TASK INSTRUCTIONS = Reproduce all lines of the listing below in which the word "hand" occurs.

EXERCISE DATA =
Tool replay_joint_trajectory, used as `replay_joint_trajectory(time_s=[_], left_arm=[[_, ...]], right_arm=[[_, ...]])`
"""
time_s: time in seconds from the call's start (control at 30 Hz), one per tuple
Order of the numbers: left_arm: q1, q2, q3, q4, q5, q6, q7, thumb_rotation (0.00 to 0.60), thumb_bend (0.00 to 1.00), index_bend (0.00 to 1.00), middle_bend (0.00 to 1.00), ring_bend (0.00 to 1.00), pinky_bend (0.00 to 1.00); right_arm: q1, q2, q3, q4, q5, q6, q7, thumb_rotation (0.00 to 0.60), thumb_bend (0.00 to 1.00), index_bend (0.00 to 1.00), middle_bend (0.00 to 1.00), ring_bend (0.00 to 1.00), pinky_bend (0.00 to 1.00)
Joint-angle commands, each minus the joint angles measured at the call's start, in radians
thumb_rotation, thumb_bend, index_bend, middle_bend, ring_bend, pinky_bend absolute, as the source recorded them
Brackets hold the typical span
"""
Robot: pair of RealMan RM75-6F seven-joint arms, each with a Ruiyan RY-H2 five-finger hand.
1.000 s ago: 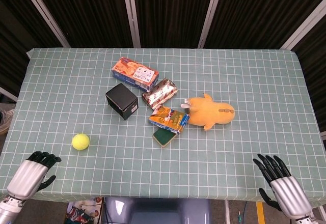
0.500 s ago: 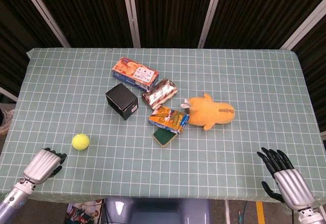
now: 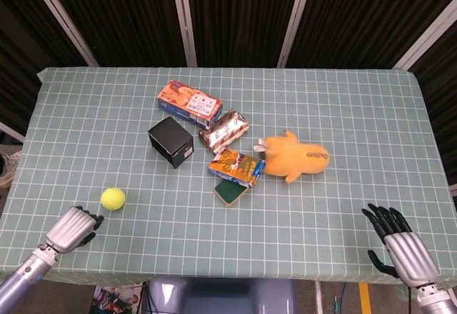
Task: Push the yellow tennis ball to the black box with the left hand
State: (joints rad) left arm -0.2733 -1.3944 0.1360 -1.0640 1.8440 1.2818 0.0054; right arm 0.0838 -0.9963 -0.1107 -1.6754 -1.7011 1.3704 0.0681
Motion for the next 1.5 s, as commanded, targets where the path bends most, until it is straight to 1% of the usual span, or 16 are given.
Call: replay_joint_trajectory(time_s=[0.03, 0.27, 0.43, 0.57, 1.13, 1.3, 1.5], left_arm=[[-0.008, 0.011, 0.01, 0.011, -0.004, -0.003, -0.021, 0.6, 0.26, 0.58, 0.73, 0.72, 0.68], [-0.018, 0.008, 0.027, 0.045, -0.01, -0.012, -0.07, 0.6, 0.27, 0.58, 0.73, 0.72, 0.68], [-0.042, -0.008, 0.019, 0.08, -0.029, -0.039, -0.102, 0.6, 0.27, 0.58, 0.72, 0.72, 0.68], [-0.063, -0.022, 0.007, 0.099, -0.04, -0.053, -0.097, 0.6, 0.27, 0.58, 0.71, 0.7, 0.68], [-0.136, -0.051, -0.004, 0.092, -0.063, -0.121, -0.08, 0.6, 0.27, 0.57, 0.66, 0.67, 0.66], [-0.156, -0.062, -0.008, 0.096, -0.068, -0.133, -0.08, 0.6, 0.27, 0.57, 0.64, 0.65, 0.63], [-0.184, -0.08, -0.017, 0.103, -0.082, -0.158, -0.101, 0.6, 0.27, 0.57, 0.63, 0.65, 0.62]], right_arm=[[0.003, -0.002, 0.005, 0.002, 0.015, -0.009, 0.0, 0.6, 0.43, 0.0, 0.0, 0.0, 0.0], [0.009, -0.007, 0.014, 0.005, 0.043, -0.025, -0.004, 0.6, 0.43, 0.0, 0.0, 0.0, 0.0], [0.011, -0.009, 0.02, 0.006, 0.064, -0.034, -0.007, 0.6, 0.43, 0.0, 0.0, 0.0, 0.0], [0.013, -0.011, 0.023, 0.007, 0.074, -0.039, -0.009, 0.6, 0.43, 0.0, 0.0, 0.0, 0.0], [0.015, -0.007, 0.029, 0.01, 0.089, -0.038, -0.003, 0.6, 0.43, 0.0, 0.0, 0.0, 0.0], [0.014, -0.006, 0.03, 0.012, 0.09, -0.035, 0.001, 0.6, 0.43, 0.0, 0.0, 0.0, 0.0], [0.012, 0.0, 0.032, 0.011, 0.093, -0.029, 0.01, 0.6, 0.43, 0.0, 0.0, 0.0, 0.0]])
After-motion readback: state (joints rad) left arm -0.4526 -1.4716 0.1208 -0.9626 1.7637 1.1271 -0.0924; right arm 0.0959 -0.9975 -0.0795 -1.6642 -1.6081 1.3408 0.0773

SOLUTION TO THIS EXERCISE =
Robot: pair of RealMan RM75-6F seven-joint arms, each with a Ruiyan RY-H2 five-finger hand.
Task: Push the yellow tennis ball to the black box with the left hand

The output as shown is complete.